‘Stendhalazos’ veraniegos 1: Wadi Rum, un desierto de montañas mágicas
Dos consejos para quienes quieran visitar esta maravilla natural de Jordania: hay que recorrerlo al amanecer o al atardecer, cuando el sol resucita sus colores, y pasar en él al menos una noche
Retomo por segundo año una serie veraniega sobre stendhalazos, lugares mágicos cuya belleza me impactó de tal manera la primera vez que los vi que empecé a sufrir el síndrome de Stendhal: la “emoción psicosomática que causa un elevado ritmo cardíaco, felicidad, palpitaciones, sentimientos incomparables y emoción cuando el individuo es expuesto a obras de arte consideradas extremadamente bellas”. Una enfermedad del Romanticismo muy diagnosticada también en turistas modernos.
Así me sentí yo cuando dormí bajo un cielo negro y estrellado en una de esas obras de arte hechas por la naturaleza: el desierto de Wadi Rum.
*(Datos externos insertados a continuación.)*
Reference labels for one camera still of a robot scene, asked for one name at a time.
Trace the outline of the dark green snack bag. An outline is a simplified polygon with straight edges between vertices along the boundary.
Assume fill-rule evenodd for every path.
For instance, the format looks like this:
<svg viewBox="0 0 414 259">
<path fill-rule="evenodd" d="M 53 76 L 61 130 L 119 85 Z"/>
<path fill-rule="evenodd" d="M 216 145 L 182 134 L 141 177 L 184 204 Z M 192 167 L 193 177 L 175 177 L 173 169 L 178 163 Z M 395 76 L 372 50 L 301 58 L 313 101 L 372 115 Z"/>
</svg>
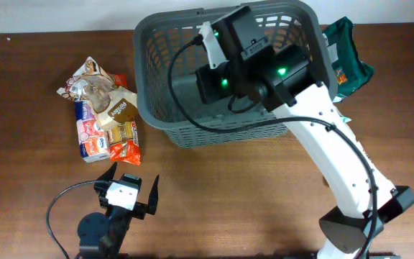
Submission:
<svg viewBox="0 0 414 259">
<path fill-rule="evenodd" d="M 349 18 L 342 17 L 330 24 L 322 35 L 338 85 L 333 102 L 342 102 L 372 79 L 374 68 L 359 59 L 354 24 Z"/>
</svg>

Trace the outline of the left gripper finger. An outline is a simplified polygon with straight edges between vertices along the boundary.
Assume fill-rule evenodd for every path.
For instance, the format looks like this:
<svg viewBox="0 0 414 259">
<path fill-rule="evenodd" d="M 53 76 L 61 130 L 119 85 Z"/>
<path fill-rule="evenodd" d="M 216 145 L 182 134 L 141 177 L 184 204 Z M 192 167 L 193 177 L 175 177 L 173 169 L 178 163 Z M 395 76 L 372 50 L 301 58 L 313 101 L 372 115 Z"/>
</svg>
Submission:
<svg viewBox="0 0 414 259">
<path fill-rule="evenodd" d="M 158 191 L 159 179 L 160 179 L 160 176 L 157 175 L 152 185 L 151 191 L 149 193 L 149 198 L 147 202 L 147 213 L 151 215 L 155 215 L 157 211 L 157 205 L 159 201 L 159 191 Z"/>
<path fill-rule="evenodd" d="M 97 178 L 97 181 L 112 181 L 117 168 L 117 162 L 114 162 L 111 167 Z"/>
</svg>

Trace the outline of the light blue tissue pack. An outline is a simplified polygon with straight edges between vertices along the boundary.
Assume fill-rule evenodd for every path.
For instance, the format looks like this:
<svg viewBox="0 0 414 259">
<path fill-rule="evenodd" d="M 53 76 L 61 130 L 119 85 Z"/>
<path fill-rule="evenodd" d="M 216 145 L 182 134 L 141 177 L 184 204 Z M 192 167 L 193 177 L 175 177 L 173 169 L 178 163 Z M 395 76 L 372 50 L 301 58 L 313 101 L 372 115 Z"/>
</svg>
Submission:
<svg viewBox="0 0 414 259">
<path fill-rule="evenodd" d="M 351 118 L 349 118 L 349 117 L 345 117 L 345 116 L 343 116 L 343 115 L 341 115 L 341 116 L 340 116 L 340 118 L 341 118 L 342 122 L 343 122 L 343 123 L 345 123 L 345 124 L 347 124 L 347 123 L 349 123 L 349 122 L 351 122 L 351 121 L 352 121 L 352 119 L 351 119 Z"/>
</svg>

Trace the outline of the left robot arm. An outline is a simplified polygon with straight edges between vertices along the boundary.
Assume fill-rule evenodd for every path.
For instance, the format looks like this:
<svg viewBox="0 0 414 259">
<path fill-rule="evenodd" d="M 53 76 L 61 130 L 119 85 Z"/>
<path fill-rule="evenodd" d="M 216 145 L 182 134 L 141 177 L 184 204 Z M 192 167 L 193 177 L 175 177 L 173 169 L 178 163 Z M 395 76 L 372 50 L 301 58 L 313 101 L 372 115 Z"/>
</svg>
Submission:
<svg viewBox="0 0 414 259">
<path fill-rule="evenodd" d="M 154 215 L 159 200 L 156 176 L 149 193 L 148 202 L 138 202 L 142 179 L 124 174 L 115 180 L 117 163 L 93 183 L 104 213 L 87 214 L 78 223 L 79 258 L 127 258 L 120 251 L 124 238 L 133 219 L 143 220 L 148 214 Z"/>
</svg>

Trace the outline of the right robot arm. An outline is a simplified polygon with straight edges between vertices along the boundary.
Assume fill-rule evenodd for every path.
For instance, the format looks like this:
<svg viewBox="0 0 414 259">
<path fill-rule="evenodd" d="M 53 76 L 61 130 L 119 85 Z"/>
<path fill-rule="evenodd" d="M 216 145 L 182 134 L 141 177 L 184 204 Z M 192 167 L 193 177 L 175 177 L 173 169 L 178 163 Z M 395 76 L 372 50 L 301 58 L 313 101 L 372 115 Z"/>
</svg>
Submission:
<svg viewBox="0 0 414 259">
<path fill-rule="evenodd" d="M 414 205 L 414 190 L 395 185 L 342 121 L 304 49 L 276 50 L 252 10 L 241 6 L 204 22 L 194 40 L 208 64 L 196 72 L 203 103 L 247 97 L 286 126 L 322 172 L 336 200 L 319 219 L 326 237 L 320 258 L 367 258 L 385 225 Z"/>
</svg>

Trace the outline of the grey plastic slotted basket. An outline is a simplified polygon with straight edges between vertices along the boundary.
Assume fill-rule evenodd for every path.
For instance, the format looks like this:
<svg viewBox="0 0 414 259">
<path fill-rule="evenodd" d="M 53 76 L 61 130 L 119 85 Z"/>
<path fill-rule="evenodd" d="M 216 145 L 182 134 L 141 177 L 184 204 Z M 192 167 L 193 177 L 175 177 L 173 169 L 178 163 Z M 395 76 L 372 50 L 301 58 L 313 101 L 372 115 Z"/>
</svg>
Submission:
<svg viewBox="0 0 414 259">
<path fill-rule="evenodd" d="M 245 1 L 215 9 L 182 9 L 145 17 L 134 32 L 135 80 L 138 110 L 150 126 L 162 130 L 179 147 L 201 147 L 225 142 L 276 137 L 287 132 L 283 124 L 248 131 L 215 134 L 198 129 L 185 119 L 175 105 L 179 101 L 197 123 L 218 129 L 231 129 L 273 119 L 261 105 L 234 114 L 228 99 L 203 104 L 196 86 L 195 71 L 208 64 L 205 50 L 189 47 L 172 63 L 177 50 L 192 40 L 204 22 L 213 22 L 246 5 Z M 275 50 L 294 44 L 301 46 L 317 68 L 334 98 L 338 85 L 326 42 L 316 13 L 302 1 L 256 1 L 247 4 L 259 28 Z"/>
</svg>
Desde pequeño sentí una atracción magnética por las manchas blancas que aparecían en los viejos mapas cartográficos. Algo muy profundo me impelía a tocar ese vacío. Y ahora que vivo viajando y escribiendo los desiertos, su minimalismo y la limpieza de espíritu que provocan, me siguen produciendo más excitación aún.
Uno al que le tengo especial cariño es el Wadi Rum, el desierto de piedra más bello que he visto en mi vida. Ocupa el extremo sureste de Jordania, una zona fronteriza ya con Arabia Saudí. Es un desierto de montañas mágicas, islas de arena fosilizada que emergen de la llanura sedienta como gigantes silenciosos. Confieso que estoy enamorado de estos parajes únicos, irrepetibles, casi marcianos (de hecho, la película The Martian se rodó aquí), por eso lo recomiendo siempre que puedo. En Wadi Rum los gigantescos afloramientos de roca emergen de la llanura como ciudades misteriosas de un planeta que encajaría también a la perfección como set de rodaje de la saga Dune. Grandes columnas de arena fosilizada quedaron rematadas por cúpulas de aires bizantinos en las que los colores de la roca y la arena, que van del rojo intenso al nácar acaramelado, parecen incendiarse cada tarde con las tonalidades del ocaso. Wadi Rum es también el desierto de Lawrence de Arabia, que recorrió estos parajes muchas veces durante sus aventuras con la Revolución Árabe de 1916 a 1918.
Wadi Rum, como cualquier desierto, tiene sus horas. Y el mejor consejo que puedo dar a quien quiera venir es que lo haga al amanecer o al atardecer. Es entonces cuando el sol resucita los colores almagres, ocres y bermellones que viven en la piedra arenisca y el escenario se vuelve mágico. Si vais a mediodía este parece otro desierto: plano, aburrido, cegador y carente de atractivos.
Lo normal entre los turistas que visitan Jordania es que les lleven a dar un paseo de un par de horas en todoterreno por una esquina del desierto, les paren para hacerse unas fotos en un par de dunas y en otros tantos miradores, les propongan comprar algunas baratijas en una tienda de beduinos y, tras ver atardecer, los saquen de allí camino de sus hoteles. Craso error. Para descubrir la esencia de Wadi Rum hay que viajar de forma más pausada, internarse entre esas altas torres de arenisca, escuchar el silencio, oler el viento, palpar sus arenas rojas, sentir en la piel la soledad de unos escenarios calcinados durante millones de años. Por eso, lo más recomendable es organizar el viaje para pasar al menos una noche en alguno de los muchos campamentos turísticos repartidos por su interior. Los hay de todo tipo, desde lujo con haimas privadas con cuarto de baño hasta otros más sencillos, por no decir más cutres.
Sea cual sea el que elijas, merecerá la pena la experiencia de sentirse Lawrence de Arabia por una noche bajo los infinitos diamantes que tintinean en el cielo de Wadi Rum.